Her Wilderness Like Eden
    L UKE’S FAVORITE BIBLICAL QUOTATION CAME FROM Isaiah:
    For the Lord will comfort you; he will comfort you; he will comfort all her waste places, and make her wilderness like Eden, her desert like the garden of the Lord.
    Prue entered the passage in her notebook, then read it aloud again. “That makes such perfect sense, now that I think of it.”
    “What?” asked Luke, looking up from his cot. He was stroking one of the chipmunks with his forefinger.
    “That quote. This place. You’ve made this spot your garden of the Lord. You’ve made this wilderness like Eden.” True, the rhododendron dell wasn’t exactly a wilderness by most people’s standards, but the metaphor worked for Prue.
    Luke smiled benignly. “You could do it, too.”
    “Do what?”
    “Change your wilderness into a garden.”
    Prue’s brow furrowed. “Do you think I’m living in a wilderness?”
    He let the chipmunk down and laid his hands to rest on his knees. “That’s for you to decide, Prue.”
    The sound of her own name stunned her. She was sure he had never used it before. “You don’t know that much about me,” she said quietly, trying not to sound defensive. Why did she suddenly feel like a butterfly on the end of a pin?
    “I know things,” he said. “More than you know about me. I’ve read your column, Prue. I know about the thing you call a life.”
    She didn’t know whether to feel flattered or indignant. “Where?” she exclaimed. “How in the world did you …?”
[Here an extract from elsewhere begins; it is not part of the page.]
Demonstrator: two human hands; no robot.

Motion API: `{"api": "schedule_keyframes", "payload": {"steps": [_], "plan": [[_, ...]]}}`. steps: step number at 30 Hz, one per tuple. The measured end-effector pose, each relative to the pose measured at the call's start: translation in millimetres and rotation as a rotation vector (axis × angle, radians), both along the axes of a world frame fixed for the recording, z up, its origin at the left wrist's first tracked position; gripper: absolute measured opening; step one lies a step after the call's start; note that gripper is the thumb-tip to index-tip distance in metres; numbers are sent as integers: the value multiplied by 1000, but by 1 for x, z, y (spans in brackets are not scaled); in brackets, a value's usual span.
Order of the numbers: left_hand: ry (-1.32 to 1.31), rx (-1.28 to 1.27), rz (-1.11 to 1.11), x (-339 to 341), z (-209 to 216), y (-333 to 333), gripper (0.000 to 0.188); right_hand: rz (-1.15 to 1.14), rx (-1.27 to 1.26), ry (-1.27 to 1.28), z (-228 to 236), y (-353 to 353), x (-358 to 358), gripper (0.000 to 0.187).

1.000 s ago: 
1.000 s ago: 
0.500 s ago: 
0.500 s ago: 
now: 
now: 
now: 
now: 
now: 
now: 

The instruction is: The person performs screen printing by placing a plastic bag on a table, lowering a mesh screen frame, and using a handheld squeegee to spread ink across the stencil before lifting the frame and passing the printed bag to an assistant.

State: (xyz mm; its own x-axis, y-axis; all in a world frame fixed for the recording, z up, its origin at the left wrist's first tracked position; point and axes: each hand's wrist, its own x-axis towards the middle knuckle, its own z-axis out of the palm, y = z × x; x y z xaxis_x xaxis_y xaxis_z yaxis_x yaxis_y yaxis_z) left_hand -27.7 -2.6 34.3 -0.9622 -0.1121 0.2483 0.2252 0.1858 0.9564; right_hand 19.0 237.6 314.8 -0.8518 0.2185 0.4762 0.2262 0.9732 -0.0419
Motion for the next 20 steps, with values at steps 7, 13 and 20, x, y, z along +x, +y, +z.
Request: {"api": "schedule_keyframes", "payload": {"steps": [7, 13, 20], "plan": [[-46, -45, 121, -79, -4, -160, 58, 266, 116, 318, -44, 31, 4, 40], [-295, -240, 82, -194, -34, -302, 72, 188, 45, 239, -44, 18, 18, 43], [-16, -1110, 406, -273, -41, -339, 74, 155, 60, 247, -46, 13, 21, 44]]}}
    “How in the world did a hermit get a copy of Western Gentry magazine?”
    “I didn’t mean it like that, Luke.”
    He seemed amused by her disclaimer. “Yes you did. You can’t help it. You’re a woman who worships material things. I don’t mind, Prue. Jesus found room in his heart for people like that. There’s no reason why I can’t, too.”
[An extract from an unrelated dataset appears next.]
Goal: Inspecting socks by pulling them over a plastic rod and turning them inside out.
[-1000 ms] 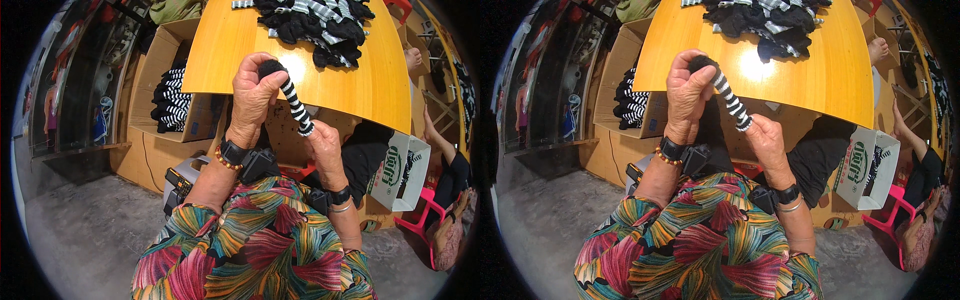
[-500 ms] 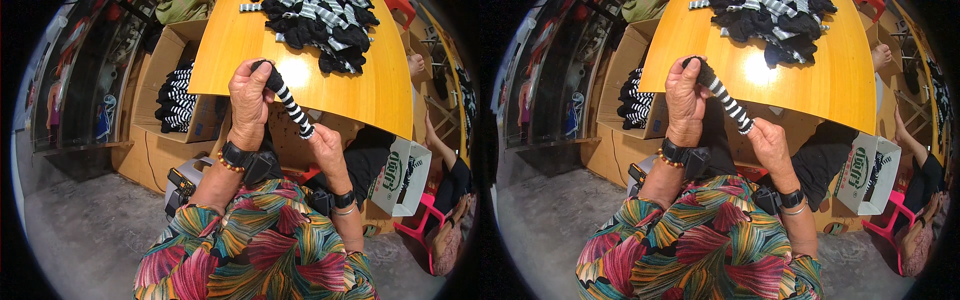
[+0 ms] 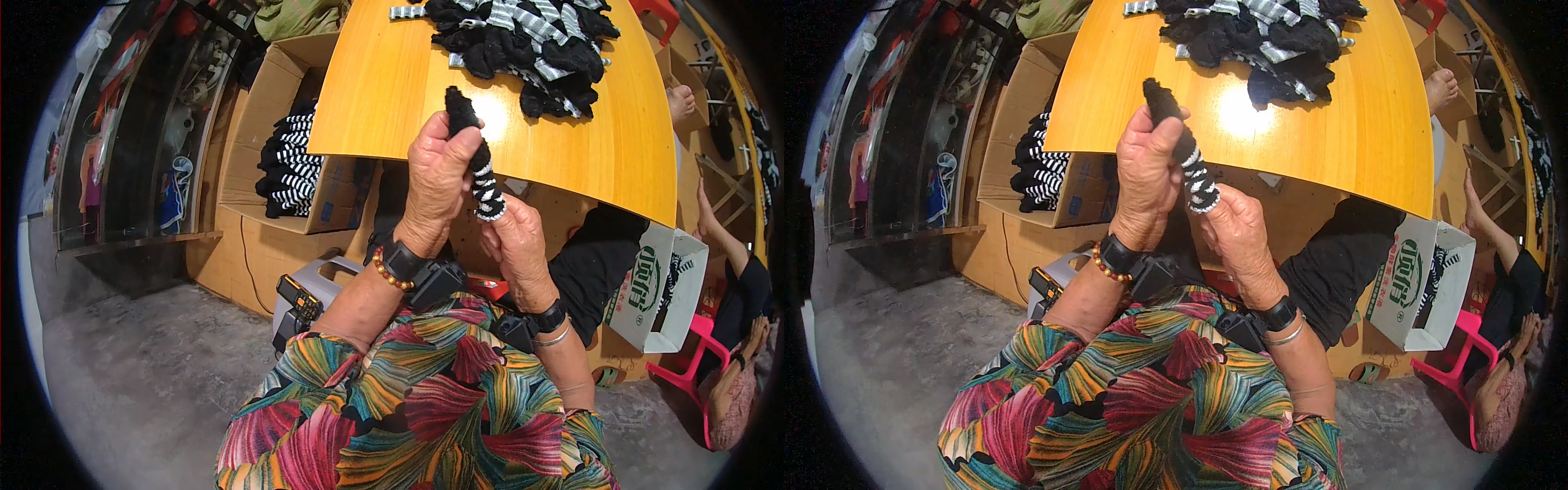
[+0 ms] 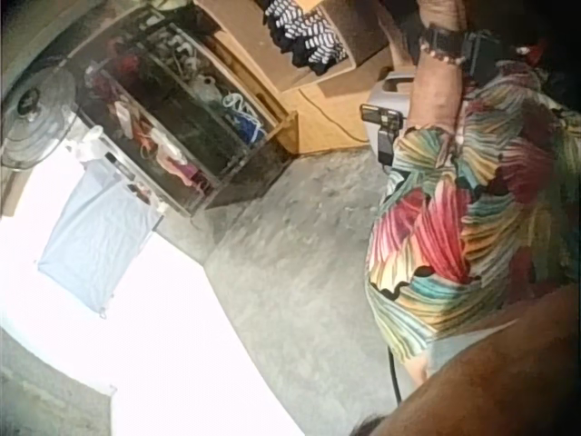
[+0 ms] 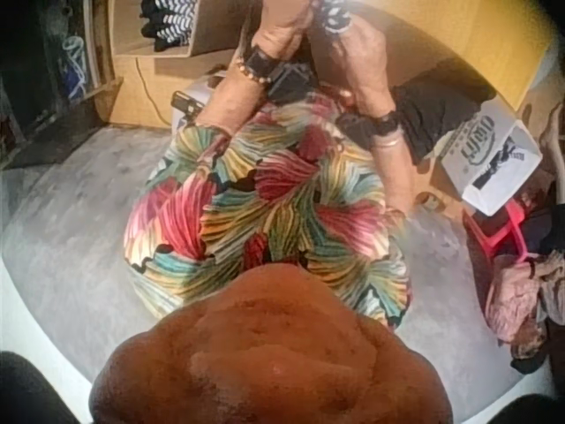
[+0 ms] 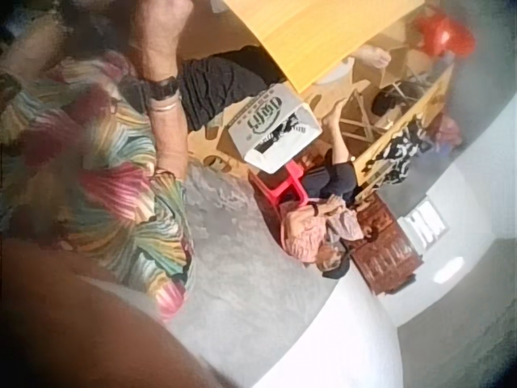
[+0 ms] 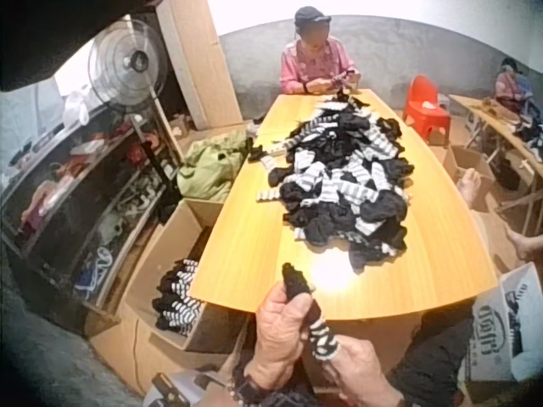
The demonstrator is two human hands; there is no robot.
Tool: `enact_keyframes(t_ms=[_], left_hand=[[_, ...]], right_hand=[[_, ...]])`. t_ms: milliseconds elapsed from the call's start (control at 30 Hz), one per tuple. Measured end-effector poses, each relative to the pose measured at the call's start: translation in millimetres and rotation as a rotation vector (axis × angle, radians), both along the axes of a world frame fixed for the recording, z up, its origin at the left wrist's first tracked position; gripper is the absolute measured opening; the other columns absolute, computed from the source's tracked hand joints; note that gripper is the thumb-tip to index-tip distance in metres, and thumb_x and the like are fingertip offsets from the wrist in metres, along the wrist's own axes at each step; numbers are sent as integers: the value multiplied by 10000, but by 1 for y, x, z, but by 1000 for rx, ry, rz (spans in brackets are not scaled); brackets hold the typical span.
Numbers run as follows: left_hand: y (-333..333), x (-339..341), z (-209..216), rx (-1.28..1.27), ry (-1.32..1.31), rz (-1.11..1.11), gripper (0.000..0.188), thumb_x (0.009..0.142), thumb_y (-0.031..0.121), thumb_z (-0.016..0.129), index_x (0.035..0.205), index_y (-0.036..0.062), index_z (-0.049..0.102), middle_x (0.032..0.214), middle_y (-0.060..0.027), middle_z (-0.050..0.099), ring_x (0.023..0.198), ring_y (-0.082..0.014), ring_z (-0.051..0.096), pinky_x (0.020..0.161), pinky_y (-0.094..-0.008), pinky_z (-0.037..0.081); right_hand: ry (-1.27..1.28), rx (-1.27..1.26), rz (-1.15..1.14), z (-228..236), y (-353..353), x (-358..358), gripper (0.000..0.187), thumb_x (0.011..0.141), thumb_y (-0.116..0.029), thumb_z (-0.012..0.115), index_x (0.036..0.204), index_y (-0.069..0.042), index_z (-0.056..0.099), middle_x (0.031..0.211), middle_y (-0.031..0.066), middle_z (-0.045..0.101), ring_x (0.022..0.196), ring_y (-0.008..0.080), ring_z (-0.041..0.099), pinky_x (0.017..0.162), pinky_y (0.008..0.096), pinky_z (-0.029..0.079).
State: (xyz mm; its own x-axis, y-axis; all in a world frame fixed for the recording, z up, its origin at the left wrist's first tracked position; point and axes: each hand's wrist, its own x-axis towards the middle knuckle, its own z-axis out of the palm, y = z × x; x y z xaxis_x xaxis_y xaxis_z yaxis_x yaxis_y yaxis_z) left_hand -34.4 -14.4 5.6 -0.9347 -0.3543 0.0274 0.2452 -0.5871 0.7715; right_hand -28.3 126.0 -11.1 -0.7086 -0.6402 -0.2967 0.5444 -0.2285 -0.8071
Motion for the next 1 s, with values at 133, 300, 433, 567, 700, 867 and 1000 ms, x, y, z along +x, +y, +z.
enact_keyframes(t_ms=[133, 300, 433, 567, 700, 867, 1000], left_hand=[[-8, 1, 3, 93, -55, 119, 152, 858, 202, 564, 923, 65, 560, 698, 28, 561, 474, -15, 439, 345, -158, 314], [-15, -7, 10, -9, -46, 327, 154, 854, 213, 569, 914, 72, 567, 691, 33, 550, 452, -18, 406, 351, -148, 315], [-2, -7, 8, -43, -30, 306, 142, 847, 187, 575, 922, 69, 554, 659, 49, 508, 463, -26, 416, 362, -160, 318], [23, -1, -4, -69, -28, 257, 164, 840, 169, 584, 949, 50, 556, 691, 46, 527, 490, -18, 419, 403, -154, 320], [10, 7, -7, 31, -31, 64, 193, 849, 212, 575, 950, 48, 562, 703, 38, 540, 461, -14, 413, 369, -146, 299], [1, -3, 7, -1, -123, 235, 206, 863, 264, 549, 934, 72, 566, 628, 45, 511, 438, -7, 390, 350, -141, 269], [15, 3, 4, -157, -210, 218, 199, 866, 240, 540, 936, 55, 563, 655, 55, 494, 459, -11, 391, 384, -159, 301]], right_hand=[[429, 248, -22, 1, 2, -11, 250, 886, -205, 510, 757, 8, 530, 565, -44, 398, 557, 42, 328, 464, 209, 297], [565, 381, 30, -1, 17, -8, 220, 871, -174, 517, 758, 14, 530, 572, -17, 405, 567, 52, 343, 470, 224, 314], [327, 227, -29, -3, 6, -3, 228, 885, -195, 511, 767, -3, 545, 561, -48, 397, 523, 22, 328, 439, 190, 271], [8, 35, -91, 12, -11, 2, 224, 896, -248, 504, 832, -39, 552, 530, -75, 382, 418, 2, 298, 371, 165, 210], [37, 42, -39, 7, -5, -4, 236, 895, -251, 506, 830, -29, 555, 525, -77, 380, 424, 3, 301, 374, 167, 213], [219, 130, 68, -4, 9, -5, 233, 894, -245, 506, 843, -23, 556, 516, -75, 384, 420, 5, 307, 370, 166, 214], [125, 126, 22, 2, 3, -2, 227, 895, -230, 504, 826, -22, 561, 530, -77, 385, 428, 3, 299, 377, 170, 211]])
    She reddened horribly. “Luke, I’m sorry if …”
    “Sit down,” he said, patting a place on the cot next to him. Prue obeyed, responding instantly to a tone of voice that conjured up images of her father back in Grass Valley.
    “It hurts me to see people in need,” said Luke.
    Prue thought this was just plain unfair. Her Forum discussions often focused on the needy. “Luke, just because I have money doesn’t mean I don’t feel compassion for the poor.”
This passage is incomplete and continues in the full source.